Washed Out's Dewey Decimal soundsystem
Published: Thursday, October 13, 2011
Updated: Tuesday, October 18, 2011 18:10
Ernest Greene is a 20-something doe-eyed Georgia native with a degree in library sciences whose full-length solo debut as the artist Washed Out was well-received after a series of blogosphere-beloved EPs.
Admittedly an unnatural entertainer, the recent and heavily predicted success of Greene's "chillwave" LP, Within and Without, may have given the passive bedroom musician a case of never-ending OCD, both in the studio and out on the self-driven tour leg (Coincidentally, the book he's read the most is Kerouac's "On the Road"). College Times caught up with Greene before he and the band got ready for a day at the beach.
College Times: When you first came out with your EPs people called it bedroom music. So, how do you make a song that's going to fill a 1,000-capacity venue like the one you played last night?

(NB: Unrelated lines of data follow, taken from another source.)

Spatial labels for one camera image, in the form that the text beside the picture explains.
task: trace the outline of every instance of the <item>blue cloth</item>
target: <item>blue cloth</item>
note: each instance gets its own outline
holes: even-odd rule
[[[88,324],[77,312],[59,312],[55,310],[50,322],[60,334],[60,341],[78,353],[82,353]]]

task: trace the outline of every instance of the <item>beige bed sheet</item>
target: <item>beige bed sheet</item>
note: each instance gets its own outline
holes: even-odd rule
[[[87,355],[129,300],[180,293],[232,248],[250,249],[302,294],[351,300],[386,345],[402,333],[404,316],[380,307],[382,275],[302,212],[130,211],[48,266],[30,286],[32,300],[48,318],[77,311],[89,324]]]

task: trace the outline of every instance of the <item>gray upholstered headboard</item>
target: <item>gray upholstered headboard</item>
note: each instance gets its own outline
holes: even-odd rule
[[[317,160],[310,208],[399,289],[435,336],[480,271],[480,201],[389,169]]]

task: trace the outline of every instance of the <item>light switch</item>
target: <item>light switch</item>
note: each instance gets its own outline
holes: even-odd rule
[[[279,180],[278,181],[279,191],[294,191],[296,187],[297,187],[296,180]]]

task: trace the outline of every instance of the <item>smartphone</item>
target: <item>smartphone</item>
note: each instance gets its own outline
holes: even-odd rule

Ernest Greene: It was tough for me. I was definitely thinking along those lines when I was writing songs for the new record. I just wanted them to be a bit bigger dynamically and potentially people could sing along to. First, it's all about a strong melody that just feels right. Luckily, I had some help on the production side from Ben Allen. His input was a big part of pulling off the bigger dynamics.
Ben Allen has worked with people like Animal Collective and Gnarls Barkley, right? What kind of advice did he give you?
At the point we started to work together, I had been demoing songs for probably five or six months and definitely lost objectivity, I think, so he was able to come in and help me rearrange some things. After a few days, he could just add his sonic touch to everything, making things more clear and balanced and separated. […] I can't imagine finishing a record completely by myself again. It certainly helps not having just one pair of ears hear it before it's all done.
You're playing with a live band, does that change your sound?
On a certain level, yes. […] There are parts of this new record where there are 10 synthesizer parts playing at once. With our budget we're working with now, it would be impossible to have five or six guys on stage playing synthesizers or whatever. It's actually kind of fun to go back through the song to think about what you're going to keep and what you're going to throw away.
It's good to know fans can expect something different at the live show.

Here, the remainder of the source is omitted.